#### Activity:
Using the material below, print the line that contains "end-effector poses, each", the line that contains "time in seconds", and every line in between, exactly and nothing else.

-- Opening Marker --

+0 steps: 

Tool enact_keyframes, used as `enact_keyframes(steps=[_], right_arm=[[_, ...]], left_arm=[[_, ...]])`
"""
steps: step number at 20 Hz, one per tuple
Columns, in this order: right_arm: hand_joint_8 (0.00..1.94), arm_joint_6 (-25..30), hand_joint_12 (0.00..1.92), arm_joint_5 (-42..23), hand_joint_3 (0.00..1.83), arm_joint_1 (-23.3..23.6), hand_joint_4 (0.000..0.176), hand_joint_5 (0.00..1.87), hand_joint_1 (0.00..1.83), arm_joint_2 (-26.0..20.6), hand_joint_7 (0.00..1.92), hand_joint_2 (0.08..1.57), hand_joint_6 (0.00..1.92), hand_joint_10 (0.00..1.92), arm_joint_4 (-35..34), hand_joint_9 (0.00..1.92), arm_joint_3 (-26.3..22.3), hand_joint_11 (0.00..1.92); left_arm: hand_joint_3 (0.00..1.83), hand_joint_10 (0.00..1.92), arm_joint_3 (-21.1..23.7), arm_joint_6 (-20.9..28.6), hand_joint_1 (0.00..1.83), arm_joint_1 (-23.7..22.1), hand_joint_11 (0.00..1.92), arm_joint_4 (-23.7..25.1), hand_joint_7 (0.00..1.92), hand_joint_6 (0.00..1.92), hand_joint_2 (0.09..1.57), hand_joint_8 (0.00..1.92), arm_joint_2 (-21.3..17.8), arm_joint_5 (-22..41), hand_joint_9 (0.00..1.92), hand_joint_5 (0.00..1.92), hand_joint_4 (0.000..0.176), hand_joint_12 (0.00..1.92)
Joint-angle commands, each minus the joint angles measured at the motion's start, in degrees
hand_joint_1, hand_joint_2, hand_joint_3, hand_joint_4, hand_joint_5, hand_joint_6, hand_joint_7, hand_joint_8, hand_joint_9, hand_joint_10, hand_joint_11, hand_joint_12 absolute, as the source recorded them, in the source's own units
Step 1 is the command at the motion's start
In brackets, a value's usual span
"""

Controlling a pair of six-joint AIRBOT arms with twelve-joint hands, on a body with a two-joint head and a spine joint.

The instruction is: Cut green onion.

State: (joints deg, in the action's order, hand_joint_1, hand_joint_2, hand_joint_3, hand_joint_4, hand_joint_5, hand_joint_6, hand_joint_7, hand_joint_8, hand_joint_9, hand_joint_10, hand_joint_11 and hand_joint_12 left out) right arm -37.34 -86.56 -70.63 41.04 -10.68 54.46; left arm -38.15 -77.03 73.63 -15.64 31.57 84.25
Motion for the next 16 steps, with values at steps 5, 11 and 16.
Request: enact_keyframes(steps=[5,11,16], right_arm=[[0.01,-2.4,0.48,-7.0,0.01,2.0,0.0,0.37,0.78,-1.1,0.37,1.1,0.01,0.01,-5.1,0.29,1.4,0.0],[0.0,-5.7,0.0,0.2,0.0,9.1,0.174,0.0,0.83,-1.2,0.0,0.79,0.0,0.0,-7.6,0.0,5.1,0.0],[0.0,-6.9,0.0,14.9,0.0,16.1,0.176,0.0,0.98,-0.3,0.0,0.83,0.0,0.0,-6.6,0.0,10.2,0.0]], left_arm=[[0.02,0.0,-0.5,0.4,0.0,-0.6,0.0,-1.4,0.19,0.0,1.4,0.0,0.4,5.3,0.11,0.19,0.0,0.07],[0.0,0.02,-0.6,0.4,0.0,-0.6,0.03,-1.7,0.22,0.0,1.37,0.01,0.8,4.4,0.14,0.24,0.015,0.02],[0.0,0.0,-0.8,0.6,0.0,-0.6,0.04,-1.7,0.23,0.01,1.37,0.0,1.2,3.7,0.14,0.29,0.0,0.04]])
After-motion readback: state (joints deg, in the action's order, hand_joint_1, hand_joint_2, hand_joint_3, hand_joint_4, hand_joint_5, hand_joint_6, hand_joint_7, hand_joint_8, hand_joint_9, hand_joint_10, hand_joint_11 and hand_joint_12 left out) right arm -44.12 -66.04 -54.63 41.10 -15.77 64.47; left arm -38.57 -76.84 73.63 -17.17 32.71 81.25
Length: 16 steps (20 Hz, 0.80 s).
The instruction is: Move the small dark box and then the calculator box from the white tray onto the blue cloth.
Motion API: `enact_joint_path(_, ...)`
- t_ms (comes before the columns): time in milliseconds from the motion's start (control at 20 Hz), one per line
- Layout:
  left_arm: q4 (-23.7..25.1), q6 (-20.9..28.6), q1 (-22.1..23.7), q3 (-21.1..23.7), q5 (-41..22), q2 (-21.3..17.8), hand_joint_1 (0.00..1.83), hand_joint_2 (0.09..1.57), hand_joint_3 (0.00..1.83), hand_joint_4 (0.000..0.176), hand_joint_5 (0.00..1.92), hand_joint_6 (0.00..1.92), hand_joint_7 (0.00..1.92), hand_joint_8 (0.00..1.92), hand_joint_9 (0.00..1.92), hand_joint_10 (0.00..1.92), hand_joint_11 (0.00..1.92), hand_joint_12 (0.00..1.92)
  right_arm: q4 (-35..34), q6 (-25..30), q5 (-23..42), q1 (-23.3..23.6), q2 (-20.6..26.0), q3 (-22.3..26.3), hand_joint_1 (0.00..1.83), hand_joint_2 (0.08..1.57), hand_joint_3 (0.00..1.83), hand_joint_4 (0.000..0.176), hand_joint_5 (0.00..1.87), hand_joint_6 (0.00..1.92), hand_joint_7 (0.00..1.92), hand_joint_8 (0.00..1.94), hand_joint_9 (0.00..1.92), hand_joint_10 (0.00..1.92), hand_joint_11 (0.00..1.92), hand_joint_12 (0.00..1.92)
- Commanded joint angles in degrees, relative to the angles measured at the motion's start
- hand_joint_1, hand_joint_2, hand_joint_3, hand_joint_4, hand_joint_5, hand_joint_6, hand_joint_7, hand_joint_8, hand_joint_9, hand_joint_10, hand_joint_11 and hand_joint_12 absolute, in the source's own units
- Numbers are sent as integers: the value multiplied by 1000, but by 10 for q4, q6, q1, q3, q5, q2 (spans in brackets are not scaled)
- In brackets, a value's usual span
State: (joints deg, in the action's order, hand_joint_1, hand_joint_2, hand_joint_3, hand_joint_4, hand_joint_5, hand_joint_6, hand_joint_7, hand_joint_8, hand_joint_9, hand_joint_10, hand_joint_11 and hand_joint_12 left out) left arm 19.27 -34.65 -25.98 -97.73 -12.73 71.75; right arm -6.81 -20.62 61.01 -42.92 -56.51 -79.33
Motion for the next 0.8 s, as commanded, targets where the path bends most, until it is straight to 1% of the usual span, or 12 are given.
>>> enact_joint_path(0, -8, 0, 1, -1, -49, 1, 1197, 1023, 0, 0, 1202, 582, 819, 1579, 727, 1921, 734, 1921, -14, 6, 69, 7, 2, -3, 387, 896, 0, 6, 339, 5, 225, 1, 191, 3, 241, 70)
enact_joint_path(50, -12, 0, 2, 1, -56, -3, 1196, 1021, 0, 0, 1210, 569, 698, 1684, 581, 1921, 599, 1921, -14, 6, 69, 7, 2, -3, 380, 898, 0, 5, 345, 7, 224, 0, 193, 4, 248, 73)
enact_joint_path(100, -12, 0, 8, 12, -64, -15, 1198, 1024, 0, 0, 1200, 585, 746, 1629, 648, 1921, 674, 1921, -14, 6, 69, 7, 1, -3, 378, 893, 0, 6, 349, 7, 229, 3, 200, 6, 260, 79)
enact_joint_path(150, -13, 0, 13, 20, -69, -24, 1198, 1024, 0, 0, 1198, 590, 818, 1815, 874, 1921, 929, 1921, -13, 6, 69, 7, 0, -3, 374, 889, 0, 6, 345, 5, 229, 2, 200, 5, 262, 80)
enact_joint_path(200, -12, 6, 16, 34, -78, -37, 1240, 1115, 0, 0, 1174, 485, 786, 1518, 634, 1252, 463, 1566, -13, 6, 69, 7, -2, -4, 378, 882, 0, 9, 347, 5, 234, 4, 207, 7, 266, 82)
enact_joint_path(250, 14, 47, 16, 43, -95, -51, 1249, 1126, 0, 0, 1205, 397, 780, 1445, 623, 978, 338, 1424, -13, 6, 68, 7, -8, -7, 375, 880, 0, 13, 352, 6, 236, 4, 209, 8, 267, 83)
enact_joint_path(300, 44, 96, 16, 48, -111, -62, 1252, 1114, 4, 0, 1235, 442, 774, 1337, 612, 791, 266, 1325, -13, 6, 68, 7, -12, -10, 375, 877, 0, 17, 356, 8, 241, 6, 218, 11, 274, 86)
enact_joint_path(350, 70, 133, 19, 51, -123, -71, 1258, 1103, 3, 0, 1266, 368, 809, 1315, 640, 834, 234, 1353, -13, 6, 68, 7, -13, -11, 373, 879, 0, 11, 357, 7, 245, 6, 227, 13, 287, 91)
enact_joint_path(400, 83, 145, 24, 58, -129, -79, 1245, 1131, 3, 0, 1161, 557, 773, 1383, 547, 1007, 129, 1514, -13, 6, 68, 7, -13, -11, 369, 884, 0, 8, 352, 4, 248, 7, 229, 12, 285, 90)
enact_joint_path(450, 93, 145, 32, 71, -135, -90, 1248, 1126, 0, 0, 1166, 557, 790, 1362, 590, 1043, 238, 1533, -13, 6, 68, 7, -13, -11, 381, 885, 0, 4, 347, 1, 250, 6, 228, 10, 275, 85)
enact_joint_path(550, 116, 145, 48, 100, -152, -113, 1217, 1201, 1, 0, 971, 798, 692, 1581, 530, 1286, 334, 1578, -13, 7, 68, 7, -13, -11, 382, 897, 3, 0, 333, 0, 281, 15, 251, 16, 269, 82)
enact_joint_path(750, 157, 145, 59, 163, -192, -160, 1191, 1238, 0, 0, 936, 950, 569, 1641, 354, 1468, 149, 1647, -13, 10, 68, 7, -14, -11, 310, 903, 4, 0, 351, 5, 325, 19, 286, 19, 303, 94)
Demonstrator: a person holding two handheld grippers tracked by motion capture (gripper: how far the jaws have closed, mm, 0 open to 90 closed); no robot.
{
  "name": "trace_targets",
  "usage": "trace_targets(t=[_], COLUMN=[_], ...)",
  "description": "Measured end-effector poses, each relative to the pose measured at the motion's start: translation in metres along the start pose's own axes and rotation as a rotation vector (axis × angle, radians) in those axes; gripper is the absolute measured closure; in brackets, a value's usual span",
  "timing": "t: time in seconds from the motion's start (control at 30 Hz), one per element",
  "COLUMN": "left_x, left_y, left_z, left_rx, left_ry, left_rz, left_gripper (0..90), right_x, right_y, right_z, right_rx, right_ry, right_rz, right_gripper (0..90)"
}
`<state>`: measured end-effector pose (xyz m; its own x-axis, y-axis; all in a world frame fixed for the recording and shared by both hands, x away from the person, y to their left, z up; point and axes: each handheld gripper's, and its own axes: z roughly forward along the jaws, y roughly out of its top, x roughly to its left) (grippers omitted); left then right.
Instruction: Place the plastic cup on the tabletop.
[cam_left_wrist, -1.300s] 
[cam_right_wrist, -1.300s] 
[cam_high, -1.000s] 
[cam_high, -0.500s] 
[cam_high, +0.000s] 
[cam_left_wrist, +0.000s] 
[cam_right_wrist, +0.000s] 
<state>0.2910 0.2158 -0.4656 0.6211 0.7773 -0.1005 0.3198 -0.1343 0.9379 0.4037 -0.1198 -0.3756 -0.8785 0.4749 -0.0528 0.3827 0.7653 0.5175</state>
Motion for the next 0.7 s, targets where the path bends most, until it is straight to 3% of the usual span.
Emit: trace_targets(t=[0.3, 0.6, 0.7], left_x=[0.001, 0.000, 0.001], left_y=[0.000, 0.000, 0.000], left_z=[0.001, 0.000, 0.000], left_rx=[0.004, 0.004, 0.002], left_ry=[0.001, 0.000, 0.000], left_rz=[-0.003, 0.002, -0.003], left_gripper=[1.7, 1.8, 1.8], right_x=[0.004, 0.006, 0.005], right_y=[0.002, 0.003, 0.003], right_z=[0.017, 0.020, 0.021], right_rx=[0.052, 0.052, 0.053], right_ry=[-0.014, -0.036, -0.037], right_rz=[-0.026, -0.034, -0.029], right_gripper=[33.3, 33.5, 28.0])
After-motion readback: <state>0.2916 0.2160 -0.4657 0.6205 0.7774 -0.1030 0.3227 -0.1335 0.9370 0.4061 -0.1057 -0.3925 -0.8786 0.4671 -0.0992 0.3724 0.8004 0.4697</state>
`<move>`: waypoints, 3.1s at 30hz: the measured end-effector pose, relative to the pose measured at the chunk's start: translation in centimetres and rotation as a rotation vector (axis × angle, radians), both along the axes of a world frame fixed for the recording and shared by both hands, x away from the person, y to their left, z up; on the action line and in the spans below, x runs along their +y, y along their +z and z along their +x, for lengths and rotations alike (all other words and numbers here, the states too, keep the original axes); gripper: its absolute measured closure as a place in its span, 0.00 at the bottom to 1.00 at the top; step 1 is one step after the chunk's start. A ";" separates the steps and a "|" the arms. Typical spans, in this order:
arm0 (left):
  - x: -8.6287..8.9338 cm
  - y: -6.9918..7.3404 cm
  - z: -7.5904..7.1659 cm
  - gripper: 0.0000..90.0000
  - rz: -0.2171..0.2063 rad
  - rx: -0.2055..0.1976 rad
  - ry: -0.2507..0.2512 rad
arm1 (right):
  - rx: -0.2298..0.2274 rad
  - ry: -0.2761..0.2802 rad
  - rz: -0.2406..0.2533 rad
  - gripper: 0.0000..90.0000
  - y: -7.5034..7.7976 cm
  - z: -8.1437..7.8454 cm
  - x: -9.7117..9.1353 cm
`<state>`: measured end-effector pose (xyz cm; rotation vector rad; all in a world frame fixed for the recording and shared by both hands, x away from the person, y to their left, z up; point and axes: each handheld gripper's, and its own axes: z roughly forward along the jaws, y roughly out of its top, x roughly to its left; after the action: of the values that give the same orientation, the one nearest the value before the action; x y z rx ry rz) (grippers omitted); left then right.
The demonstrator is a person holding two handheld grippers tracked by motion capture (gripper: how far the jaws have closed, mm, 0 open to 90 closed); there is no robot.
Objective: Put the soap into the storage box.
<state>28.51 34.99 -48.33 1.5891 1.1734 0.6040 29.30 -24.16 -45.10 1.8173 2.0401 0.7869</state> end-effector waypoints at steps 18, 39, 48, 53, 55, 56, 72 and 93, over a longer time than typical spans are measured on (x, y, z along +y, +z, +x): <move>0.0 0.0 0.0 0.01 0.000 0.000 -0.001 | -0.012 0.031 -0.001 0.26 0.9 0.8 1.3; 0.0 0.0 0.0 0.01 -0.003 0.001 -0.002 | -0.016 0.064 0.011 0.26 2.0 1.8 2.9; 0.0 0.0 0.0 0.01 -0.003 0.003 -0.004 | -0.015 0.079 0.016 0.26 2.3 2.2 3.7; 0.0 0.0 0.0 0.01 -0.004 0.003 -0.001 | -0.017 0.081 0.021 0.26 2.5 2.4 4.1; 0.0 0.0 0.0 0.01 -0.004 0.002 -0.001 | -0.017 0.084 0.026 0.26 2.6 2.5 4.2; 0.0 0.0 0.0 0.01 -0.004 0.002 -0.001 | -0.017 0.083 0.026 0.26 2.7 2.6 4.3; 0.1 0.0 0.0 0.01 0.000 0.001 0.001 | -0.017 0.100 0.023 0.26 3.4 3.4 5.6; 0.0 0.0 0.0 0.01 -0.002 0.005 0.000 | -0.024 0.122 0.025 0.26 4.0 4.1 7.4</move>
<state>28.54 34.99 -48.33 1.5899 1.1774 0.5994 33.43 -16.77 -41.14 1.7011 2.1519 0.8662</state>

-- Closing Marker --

#### Solution for this exercise:
  "description": "Measured end-effector poses, each relative to the pose measured at the motion's start: translation in metres along the start pose's own axes and rotation as a rotation vector (axis × angle, radians) in those axes; gripper is the absolute measured closure; in brackets, a value's usual span",
  "timing": "t: time in seconds from the motion's start (control at 30 Hz), one per element",

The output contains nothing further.